» Task goal
Exactly retype the lines below from the one containing "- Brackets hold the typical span" through the end of the listing. Leave pictures out.

» Recorded data
━━━━━━━━━━━━━━━━

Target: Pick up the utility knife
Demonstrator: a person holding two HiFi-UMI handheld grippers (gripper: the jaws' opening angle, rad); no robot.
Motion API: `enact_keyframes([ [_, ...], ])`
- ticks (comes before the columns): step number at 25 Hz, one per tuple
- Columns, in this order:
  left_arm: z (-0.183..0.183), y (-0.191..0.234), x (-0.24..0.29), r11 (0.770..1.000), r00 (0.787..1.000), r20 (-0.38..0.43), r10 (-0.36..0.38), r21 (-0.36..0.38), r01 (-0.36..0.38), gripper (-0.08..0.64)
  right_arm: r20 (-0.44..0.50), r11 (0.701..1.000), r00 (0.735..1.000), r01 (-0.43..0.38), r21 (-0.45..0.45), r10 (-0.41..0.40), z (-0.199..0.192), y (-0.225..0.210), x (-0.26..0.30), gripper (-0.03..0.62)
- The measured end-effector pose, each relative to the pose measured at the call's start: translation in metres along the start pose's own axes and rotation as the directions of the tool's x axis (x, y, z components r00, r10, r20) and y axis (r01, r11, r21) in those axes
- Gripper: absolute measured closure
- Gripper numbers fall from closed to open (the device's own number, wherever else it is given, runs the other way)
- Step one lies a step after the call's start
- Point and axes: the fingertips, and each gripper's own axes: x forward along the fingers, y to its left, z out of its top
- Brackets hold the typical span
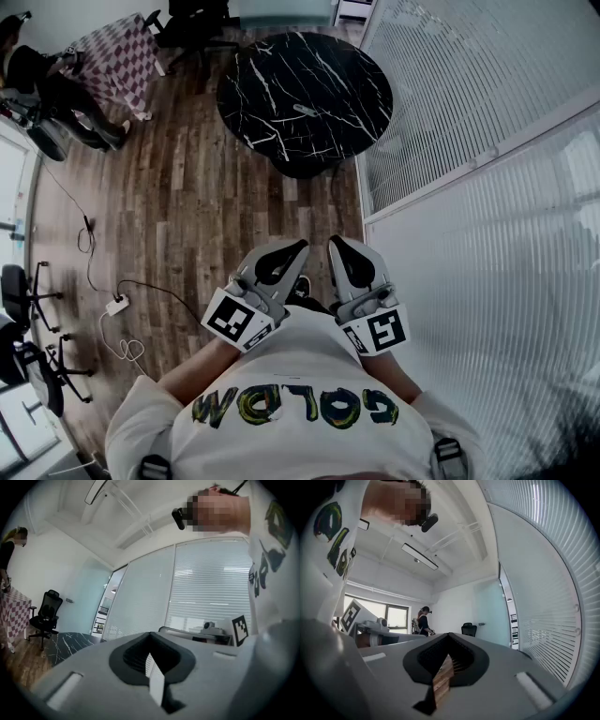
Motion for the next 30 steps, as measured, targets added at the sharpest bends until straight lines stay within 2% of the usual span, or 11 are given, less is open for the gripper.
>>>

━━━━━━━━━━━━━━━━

» Exercise response
- Brackets hold the typical span
Motion for the next 30 steps, as measured, targets added at the sharpest bends until straight lines stay within 2% of the usual span, or 11 are given, less is open for the gripper.
>>>

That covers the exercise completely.